(BRIEF)
In the records below, the line with "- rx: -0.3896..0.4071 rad" opens the range and the line with "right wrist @" closes it; print that range exactly and nothing else.
(SUPPLIED MATERIAL begins)
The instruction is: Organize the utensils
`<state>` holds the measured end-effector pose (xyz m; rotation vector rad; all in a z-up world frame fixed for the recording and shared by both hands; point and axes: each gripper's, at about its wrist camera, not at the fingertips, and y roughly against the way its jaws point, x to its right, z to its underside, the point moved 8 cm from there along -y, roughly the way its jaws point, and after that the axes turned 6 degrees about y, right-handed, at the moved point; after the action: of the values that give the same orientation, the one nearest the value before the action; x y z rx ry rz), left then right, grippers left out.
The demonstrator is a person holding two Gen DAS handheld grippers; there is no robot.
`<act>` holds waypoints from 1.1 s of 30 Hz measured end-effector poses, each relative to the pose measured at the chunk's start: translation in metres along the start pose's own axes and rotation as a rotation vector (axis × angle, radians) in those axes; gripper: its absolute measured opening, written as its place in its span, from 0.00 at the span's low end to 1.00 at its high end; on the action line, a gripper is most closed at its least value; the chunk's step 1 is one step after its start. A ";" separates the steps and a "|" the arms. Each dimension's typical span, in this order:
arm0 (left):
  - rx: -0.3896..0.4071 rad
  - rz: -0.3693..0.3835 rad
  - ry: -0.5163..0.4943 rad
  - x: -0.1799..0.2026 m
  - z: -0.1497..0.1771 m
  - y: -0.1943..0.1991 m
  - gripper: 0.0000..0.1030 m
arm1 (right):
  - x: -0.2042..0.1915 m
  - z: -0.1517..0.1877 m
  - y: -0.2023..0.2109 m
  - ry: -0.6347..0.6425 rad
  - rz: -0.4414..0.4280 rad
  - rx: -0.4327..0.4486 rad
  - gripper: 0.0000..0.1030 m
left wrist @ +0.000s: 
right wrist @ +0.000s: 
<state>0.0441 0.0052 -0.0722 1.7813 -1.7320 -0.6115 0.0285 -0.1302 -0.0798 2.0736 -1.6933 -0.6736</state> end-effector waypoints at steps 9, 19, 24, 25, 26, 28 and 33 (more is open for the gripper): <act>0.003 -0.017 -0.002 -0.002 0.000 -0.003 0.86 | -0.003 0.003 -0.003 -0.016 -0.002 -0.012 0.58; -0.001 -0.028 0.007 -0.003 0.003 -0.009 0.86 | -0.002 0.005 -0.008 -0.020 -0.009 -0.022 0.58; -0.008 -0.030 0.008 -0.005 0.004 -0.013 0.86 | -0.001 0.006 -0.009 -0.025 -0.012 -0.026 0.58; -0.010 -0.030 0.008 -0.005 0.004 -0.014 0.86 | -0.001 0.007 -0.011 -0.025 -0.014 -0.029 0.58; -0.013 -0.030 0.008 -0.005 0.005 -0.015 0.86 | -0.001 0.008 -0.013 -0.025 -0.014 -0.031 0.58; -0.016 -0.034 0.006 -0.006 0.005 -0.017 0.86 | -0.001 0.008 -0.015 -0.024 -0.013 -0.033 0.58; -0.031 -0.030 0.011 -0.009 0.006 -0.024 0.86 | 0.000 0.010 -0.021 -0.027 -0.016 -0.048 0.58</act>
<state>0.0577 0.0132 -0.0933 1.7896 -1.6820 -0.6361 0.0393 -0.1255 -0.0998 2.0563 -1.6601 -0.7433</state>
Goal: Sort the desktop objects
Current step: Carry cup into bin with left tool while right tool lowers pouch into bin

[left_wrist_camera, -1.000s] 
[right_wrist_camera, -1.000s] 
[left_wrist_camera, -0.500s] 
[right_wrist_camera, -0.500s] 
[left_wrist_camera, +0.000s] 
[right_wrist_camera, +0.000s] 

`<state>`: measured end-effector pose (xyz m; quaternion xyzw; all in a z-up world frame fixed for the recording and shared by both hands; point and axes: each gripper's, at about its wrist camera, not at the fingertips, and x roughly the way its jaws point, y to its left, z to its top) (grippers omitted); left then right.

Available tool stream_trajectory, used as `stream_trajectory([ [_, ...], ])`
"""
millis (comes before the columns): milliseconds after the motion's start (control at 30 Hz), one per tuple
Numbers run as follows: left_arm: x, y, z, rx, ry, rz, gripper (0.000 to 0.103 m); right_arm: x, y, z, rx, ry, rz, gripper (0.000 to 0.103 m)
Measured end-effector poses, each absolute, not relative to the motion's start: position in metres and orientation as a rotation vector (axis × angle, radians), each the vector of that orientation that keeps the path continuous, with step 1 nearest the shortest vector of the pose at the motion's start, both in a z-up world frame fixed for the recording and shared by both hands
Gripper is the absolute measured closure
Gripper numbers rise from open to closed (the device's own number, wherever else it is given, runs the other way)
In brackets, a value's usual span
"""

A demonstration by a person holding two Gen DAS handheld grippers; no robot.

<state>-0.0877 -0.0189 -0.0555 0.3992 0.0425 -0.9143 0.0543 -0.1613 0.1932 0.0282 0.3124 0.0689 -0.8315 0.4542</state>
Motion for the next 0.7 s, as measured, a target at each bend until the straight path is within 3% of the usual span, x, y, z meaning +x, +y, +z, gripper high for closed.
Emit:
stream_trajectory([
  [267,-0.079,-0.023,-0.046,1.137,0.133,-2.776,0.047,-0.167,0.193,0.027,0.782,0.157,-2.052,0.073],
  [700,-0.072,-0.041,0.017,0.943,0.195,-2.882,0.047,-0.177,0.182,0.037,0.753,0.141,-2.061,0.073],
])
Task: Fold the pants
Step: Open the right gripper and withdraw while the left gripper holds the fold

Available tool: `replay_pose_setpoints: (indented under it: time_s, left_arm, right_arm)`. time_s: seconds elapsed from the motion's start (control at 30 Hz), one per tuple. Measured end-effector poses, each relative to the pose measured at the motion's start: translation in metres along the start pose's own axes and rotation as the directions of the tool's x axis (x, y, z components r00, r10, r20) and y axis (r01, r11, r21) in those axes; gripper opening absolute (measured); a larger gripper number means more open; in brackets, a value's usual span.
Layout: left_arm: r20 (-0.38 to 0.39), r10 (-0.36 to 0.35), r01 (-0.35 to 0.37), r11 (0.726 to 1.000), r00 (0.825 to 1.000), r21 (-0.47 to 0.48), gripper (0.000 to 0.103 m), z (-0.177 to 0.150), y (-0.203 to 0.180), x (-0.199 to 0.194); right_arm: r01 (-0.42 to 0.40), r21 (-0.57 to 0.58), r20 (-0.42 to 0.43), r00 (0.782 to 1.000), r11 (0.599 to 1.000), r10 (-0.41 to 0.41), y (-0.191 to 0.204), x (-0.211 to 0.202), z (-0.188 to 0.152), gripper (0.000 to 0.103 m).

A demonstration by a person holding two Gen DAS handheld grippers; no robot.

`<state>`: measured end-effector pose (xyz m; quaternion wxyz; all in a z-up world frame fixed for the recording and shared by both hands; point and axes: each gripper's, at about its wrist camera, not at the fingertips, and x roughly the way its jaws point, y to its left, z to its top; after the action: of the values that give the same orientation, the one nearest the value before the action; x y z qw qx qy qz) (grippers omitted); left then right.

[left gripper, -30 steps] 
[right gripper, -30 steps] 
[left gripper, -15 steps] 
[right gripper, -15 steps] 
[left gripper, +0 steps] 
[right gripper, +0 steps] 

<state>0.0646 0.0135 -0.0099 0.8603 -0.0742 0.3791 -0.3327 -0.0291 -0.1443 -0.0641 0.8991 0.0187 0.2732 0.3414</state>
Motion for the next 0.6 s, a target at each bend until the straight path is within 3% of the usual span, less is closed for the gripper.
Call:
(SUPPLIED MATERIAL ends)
(EXERCISE ANSWER)
  - rx: -0.3896..0.4071 rad
  - rz: -0.3693..0.3835 rad
  - ry: -0.5163..0.4943 rad
  - x: -0.1799..0.2026 m
  - z: -0.1497..0.1771 m
  - y: -0.1943..0.1991 m
  - gripper: 0.0000..0.1030 m
arm1 (right):
  - x: -0.2042..0.1915 m
  - z: -0.1517..0.1877 m
  - y: -0.2023..0.2109 m
  - ry: -0.6347..0.6425 rad
  - rz: -0.4414..0.4280 rad
  - rx: -0.4327..0.4486 rad
  - gripper: 0.0000..0.1030 m
left wrist @ +0.000s: 
right wrist @ +0.000s: 

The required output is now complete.